Most often this question also has impact on decision-making.
So, if you make out the contract of donation, you will incur expenses:
- for drawing up the contract, I remind that it is not obligatory to make the contract at the lawyer, but it is desirable as literacy of the contract will allow to avoid troubles at registration;
- payment of the state duties – 2000 rub;
- tax – 13% (the donee pays) Of a tax are released all close relatives of the donator: spouse, children, grandsons, parents, grandmothers grandfathers.
And that waits for us at inheritance or by drawing up the will:
- the cost of technical work of the notary by drawing up the will;
- the cost of technical work of the notary at the introduction in inheritance (the cost of such works the notary defines). The successor pays these expenses;
- the state duty is paid. For all but close relatives – 0,6% of cost of the inherited property. Close relatives of the testator (the spouse, children, full-blooded brothers sisters, parents pay 0,3%);
- the tax at the introduction in inheritance is not paid for the will;
- in article 333, to item 38 of the Tax code of the Russian Federation it is accurately told that the persons living on one living space with the testator at the time of his death and inheriting this real estate are exempted from payment of the state duty;
- disabled people of 1 and 2 groups also have a privilege of 50% at commission of any notarial actions.
As you can see, dear readers of InfoAdvisor.net, the contract of donation is most of all favorable to the one who property is given. However, if it is about close relationship and it is not necessary to pay a tax. As a result registration takes less time. And big advantage is that anybody has no right to apply for the presented property any more. For the donator, certainly, takes place to be a certain risk. After all he loses the rights for property and is compelled to rely only on decency of the one who was given expensive gift.
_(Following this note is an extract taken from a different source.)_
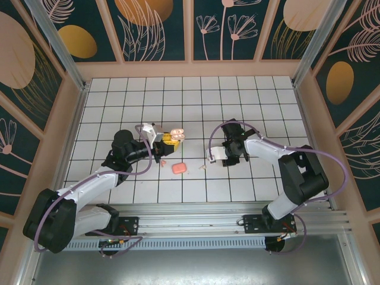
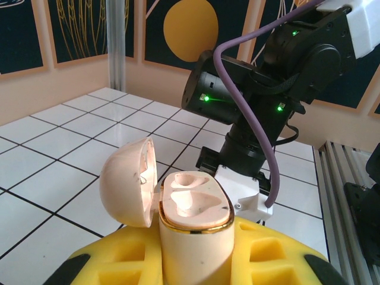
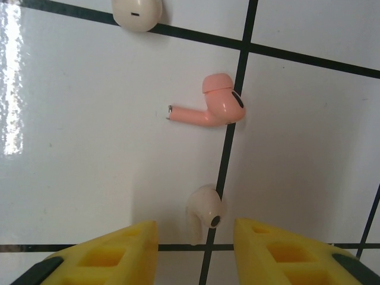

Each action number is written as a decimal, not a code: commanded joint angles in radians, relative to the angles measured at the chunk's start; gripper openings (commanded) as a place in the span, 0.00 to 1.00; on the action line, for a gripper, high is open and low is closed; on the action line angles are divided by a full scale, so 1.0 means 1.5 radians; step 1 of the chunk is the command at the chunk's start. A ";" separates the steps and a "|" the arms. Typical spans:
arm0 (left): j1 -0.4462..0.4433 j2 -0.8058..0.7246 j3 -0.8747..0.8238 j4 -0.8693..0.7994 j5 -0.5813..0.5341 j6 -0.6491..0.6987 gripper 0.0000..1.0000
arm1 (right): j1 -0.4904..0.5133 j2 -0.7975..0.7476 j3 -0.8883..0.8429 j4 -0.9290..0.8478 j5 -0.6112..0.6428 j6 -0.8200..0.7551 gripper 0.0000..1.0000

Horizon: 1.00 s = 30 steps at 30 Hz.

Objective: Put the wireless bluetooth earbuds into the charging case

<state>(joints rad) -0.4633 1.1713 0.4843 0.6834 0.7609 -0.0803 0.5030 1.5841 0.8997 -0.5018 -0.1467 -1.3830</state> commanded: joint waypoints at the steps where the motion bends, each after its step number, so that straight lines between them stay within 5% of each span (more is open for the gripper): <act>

And here if you worry about yourself more and cannot trust to transfer completely that to whom decided the rights for property, it is better to write the will. Then you will reserve all rights and material inputs for the testator will be minimum. But here successors should work, collect necessary documents and to pay the expenses connected with the introduction in inheritance.
Life situations are very individual and for everyone the solution will be found.